Task instructions:
The reply to the records below should contain exactly the lines from the line with "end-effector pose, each" through the line with "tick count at", and nothing besides.

Records supplied:
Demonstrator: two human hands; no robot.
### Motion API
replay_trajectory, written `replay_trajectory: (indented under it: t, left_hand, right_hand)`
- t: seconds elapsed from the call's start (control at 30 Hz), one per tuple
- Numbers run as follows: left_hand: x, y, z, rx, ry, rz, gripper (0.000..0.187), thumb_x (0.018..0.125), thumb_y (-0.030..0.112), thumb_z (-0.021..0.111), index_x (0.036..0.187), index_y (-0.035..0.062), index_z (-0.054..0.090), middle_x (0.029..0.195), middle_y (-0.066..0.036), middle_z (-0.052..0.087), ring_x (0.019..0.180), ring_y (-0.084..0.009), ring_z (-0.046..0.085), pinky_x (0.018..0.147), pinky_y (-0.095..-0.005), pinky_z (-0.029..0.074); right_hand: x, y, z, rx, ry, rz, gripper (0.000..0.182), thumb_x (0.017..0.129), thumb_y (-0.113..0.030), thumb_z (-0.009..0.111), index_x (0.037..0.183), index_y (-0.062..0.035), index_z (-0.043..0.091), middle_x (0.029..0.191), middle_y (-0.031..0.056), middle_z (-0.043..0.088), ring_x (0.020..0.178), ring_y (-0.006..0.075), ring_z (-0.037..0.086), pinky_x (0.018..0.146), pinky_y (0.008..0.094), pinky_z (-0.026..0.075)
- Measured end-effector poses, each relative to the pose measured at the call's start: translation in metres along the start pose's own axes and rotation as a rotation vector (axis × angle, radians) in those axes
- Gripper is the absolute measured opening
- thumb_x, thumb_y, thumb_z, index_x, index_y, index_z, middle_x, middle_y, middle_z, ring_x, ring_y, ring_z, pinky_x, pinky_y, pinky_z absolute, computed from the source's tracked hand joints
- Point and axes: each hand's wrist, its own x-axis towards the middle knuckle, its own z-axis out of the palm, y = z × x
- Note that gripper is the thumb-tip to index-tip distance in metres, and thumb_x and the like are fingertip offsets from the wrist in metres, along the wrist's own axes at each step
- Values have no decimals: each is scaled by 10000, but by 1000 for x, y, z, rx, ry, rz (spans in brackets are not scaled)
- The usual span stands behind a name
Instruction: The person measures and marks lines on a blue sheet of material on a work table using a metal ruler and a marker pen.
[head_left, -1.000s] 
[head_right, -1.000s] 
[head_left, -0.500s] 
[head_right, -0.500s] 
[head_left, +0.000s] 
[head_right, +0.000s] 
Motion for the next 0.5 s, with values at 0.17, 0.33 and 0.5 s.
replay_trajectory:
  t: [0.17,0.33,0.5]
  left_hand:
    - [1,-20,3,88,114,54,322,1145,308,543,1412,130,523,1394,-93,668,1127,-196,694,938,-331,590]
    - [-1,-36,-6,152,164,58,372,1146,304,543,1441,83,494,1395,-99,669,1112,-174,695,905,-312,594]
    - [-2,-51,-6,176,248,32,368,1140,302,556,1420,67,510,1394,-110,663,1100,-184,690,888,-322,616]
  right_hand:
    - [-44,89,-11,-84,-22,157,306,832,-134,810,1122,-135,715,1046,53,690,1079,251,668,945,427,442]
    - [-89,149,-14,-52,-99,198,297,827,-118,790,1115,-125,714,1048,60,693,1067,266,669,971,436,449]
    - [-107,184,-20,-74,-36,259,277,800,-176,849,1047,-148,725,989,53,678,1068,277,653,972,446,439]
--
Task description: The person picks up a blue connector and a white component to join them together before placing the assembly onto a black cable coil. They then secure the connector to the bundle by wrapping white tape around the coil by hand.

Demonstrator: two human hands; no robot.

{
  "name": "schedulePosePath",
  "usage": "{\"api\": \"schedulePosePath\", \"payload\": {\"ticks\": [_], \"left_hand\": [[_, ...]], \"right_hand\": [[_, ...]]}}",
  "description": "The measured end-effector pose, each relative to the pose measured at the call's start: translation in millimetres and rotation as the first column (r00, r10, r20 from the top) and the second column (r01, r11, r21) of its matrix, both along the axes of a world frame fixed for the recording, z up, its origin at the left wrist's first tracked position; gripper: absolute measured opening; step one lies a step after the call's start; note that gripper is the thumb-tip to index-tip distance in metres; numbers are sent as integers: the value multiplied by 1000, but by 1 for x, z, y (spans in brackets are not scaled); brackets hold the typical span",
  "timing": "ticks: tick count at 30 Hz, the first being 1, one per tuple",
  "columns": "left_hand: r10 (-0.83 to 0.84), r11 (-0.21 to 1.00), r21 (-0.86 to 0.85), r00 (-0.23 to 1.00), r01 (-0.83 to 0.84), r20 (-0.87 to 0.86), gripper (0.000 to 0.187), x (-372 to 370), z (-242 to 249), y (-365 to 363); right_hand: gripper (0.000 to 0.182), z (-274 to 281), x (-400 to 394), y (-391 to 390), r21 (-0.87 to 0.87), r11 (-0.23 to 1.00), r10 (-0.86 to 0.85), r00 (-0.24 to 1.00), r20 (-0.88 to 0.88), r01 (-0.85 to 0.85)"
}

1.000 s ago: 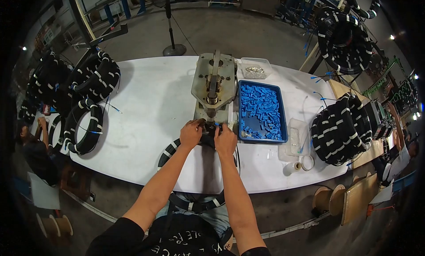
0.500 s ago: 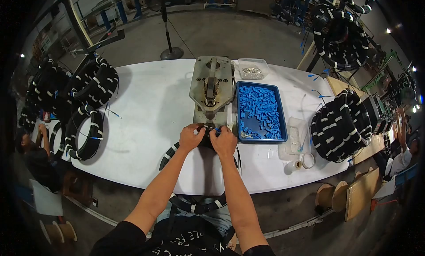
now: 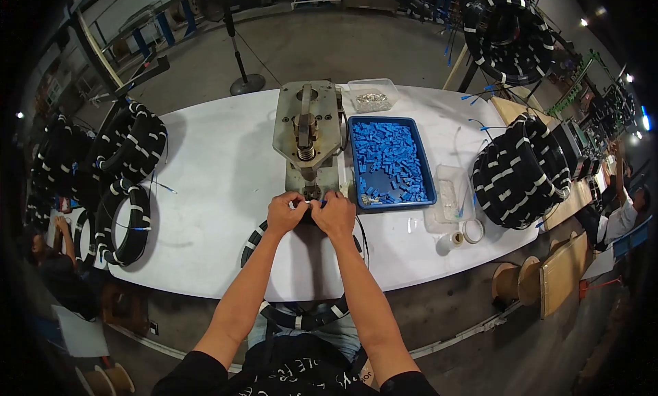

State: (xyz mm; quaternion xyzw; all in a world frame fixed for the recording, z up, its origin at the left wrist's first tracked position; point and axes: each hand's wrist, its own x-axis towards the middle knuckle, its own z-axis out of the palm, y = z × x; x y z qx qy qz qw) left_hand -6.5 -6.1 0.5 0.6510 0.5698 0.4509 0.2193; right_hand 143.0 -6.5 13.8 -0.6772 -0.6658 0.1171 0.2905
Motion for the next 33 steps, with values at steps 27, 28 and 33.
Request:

Answer to the exercise:
  "description": "The measured end-effector pose, each relative to the pose measured at the call's start: translation in millimetres and rotation as the first column (r00, r10, r20 from the top) and the second column (r01, r11, r21) of its matrix, both along the axes of a world frame fixed for the recording, z up, its origin at the left wrist's first tracked position; gripper: absolute measured opening; step one lies a step after the call's start; note that gripper is the thumb-tip to index-tip distance in metres; numbers are sent as integers: the value multiplied by 1000, but by 1 for x, z, y (spans in brackets are not scaled); brackets hold the typical span",
  "timing": "ticks: tick count at 30 Hz, the first being 1, one per tuple",

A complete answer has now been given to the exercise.